Restate only the tail of the data below, starting at the line that contains "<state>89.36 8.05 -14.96" and including the last line, word for word.

SOURCE DATA:
⁂

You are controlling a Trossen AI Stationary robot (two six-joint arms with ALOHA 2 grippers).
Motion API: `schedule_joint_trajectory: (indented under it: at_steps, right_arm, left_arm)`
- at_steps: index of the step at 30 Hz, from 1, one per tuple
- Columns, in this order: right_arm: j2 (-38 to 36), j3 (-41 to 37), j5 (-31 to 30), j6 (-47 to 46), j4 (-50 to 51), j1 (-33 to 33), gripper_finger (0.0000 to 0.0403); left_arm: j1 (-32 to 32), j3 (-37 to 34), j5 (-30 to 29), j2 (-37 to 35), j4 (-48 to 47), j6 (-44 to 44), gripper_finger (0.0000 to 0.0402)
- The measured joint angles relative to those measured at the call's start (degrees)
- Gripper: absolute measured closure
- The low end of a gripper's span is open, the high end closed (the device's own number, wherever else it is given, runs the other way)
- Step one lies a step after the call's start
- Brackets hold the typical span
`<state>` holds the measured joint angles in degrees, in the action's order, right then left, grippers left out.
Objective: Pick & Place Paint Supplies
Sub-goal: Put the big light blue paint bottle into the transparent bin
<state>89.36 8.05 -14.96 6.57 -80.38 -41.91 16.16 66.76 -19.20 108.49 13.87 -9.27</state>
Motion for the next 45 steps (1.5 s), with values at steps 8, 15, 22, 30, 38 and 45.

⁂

WRITTEN SOLUTION:
<state>89.36 8.05 -14.96 6.57 -80.38 -41.91 16.16 66.76 -19.20 108.49 13.87 -9.27</state>
Motion for the next 45 steps (1.5 s), with values at steps 8, 15, 22, 30, 38 and 45.

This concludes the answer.